Problem statement
From the first line of the data below through the line holding "query: the noun phrase to outline: kettle lid", write out each line exactly as it stands.

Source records
▬▬▬
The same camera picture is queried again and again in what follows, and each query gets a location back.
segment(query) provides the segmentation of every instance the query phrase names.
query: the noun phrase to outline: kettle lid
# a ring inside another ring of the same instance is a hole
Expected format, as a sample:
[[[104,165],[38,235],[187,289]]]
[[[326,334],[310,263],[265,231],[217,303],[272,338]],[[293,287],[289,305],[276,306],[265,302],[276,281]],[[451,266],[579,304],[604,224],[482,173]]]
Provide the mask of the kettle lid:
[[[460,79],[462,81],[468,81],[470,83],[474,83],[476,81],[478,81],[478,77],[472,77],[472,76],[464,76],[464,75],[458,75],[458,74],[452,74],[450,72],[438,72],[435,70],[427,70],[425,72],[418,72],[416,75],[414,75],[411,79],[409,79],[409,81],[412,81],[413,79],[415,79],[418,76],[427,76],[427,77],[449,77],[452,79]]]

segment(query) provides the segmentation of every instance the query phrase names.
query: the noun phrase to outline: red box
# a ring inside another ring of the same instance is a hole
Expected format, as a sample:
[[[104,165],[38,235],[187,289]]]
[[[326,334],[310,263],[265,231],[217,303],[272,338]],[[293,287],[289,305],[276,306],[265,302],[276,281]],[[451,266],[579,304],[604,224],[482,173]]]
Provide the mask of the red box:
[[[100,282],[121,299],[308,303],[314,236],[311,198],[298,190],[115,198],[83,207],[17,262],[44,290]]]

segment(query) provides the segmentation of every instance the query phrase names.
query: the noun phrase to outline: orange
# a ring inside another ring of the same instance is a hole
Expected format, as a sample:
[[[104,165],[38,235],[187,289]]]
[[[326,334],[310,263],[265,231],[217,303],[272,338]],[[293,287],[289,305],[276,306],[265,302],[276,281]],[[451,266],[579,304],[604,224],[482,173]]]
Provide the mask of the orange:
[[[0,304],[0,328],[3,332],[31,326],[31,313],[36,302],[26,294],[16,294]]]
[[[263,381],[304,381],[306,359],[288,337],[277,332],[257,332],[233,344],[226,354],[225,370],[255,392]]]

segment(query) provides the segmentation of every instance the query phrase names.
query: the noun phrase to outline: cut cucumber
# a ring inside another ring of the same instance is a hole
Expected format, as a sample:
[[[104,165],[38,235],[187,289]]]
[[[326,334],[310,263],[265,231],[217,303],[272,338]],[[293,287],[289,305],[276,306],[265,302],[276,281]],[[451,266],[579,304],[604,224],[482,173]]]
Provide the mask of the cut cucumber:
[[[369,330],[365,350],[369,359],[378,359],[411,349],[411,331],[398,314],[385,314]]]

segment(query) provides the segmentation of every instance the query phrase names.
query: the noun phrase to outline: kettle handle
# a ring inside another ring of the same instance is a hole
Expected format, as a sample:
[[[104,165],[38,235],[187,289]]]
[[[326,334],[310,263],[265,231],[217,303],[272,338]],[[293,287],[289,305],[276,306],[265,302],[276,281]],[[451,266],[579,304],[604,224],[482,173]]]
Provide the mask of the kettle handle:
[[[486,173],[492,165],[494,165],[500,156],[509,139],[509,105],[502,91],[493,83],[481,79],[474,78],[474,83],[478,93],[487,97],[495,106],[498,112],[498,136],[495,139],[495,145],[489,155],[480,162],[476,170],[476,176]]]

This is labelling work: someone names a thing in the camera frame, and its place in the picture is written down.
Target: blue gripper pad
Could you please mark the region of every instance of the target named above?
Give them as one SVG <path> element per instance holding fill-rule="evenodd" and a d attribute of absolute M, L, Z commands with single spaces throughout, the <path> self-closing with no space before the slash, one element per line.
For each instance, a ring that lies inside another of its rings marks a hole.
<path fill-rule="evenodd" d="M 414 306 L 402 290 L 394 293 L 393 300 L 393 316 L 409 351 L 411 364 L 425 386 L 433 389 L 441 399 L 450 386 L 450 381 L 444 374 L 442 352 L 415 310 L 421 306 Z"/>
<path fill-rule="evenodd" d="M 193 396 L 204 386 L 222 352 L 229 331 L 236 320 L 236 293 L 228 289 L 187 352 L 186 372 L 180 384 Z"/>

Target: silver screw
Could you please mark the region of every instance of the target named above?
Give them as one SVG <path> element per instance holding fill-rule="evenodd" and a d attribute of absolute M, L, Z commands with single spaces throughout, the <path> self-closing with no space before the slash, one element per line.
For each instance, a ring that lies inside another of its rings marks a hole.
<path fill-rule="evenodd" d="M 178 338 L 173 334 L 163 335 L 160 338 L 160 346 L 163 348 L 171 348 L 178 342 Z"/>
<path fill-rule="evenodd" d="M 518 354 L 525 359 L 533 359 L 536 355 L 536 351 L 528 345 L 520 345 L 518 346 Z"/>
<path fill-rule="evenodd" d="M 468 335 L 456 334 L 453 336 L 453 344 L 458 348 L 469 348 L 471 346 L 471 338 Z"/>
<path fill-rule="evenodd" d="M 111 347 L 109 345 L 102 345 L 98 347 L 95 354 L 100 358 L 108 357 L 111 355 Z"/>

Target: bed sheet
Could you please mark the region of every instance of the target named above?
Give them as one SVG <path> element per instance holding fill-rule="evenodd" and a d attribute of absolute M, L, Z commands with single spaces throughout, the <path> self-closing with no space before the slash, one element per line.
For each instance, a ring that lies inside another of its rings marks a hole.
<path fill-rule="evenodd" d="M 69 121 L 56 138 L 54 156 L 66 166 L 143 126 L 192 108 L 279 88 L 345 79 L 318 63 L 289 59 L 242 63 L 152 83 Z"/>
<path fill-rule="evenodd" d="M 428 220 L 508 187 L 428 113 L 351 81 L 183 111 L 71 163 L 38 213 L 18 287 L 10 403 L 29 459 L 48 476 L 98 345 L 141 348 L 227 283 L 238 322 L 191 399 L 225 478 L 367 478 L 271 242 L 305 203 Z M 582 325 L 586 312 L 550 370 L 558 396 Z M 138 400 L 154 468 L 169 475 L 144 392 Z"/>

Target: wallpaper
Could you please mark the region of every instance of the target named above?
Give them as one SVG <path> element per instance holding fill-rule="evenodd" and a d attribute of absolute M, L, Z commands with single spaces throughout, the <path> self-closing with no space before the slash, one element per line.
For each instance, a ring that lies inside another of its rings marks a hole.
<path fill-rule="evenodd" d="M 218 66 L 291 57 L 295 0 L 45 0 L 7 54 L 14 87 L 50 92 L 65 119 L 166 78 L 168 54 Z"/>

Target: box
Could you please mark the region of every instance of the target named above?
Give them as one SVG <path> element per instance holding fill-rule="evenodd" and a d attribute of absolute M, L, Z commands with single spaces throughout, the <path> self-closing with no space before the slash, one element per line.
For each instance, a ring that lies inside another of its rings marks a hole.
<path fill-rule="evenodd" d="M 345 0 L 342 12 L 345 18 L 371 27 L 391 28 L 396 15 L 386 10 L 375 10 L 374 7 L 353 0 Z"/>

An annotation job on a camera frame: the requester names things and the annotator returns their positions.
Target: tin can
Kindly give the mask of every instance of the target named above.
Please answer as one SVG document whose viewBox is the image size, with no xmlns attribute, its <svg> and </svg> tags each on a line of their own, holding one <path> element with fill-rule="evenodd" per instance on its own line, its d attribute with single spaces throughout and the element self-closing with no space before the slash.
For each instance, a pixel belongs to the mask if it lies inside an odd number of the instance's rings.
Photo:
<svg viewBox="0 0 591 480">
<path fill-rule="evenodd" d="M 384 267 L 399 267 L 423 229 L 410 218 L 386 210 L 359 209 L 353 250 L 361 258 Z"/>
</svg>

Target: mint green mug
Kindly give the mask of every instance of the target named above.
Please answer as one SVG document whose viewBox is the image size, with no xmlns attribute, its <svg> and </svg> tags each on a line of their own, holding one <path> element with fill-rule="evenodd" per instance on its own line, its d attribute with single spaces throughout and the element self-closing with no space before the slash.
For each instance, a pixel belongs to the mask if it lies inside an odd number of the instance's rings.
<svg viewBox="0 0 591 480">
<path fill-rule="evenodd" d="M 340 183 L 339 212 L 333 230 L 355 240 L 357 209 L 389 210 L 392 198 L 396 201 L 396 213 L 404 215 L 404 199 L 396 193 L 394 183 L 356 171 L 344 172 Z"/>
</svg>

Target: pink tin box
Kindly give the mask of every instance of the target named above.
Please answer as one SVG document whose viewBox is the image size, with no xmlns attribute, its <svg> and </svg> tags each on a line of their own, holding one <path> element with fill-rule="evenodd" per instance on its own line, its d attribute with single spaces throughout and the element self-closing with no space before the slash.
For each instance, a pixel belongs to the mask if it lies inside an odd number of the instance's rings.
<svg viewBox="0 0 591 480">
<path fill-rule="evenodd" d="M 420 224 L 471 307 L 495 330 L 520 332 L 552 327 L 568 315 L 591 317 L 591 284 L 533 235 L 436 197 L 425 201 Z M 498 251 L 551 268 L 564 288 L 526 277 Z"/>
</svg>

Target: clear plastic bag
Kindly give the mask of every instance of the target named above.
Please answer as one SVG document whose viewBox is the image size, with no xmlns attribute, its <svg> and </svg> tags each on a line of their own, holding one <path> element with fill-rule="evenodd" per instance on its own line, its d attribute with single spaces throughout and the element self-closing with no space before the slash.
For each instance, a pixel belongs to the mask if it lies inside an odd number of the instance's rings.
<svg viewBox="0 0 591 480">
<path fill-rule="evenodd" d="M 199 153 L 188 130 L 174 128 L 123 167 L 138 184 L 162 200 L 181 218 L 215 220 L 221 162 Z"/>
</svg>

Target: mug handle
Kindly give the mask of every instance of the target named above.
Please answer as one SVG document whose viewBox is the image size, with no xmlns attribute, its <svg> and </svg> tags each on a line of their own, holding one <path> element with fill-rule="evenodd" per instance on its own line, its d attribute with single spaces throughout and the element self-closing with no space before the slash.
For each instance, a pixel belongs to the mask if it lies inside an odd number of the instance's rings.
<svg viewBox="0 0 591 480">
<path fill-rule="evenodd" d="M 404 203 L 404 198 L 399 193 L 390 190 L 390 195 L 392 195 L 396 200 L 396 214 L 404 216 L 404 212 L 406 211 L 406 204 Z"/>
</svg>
▬▬▬
Your solution
The same camera picture is queried again and again in what follows, and each query gets a location back.
segment(query) provides the segmentation of every instance the query phrase names.
query: the noun phrase to outline: kettle lid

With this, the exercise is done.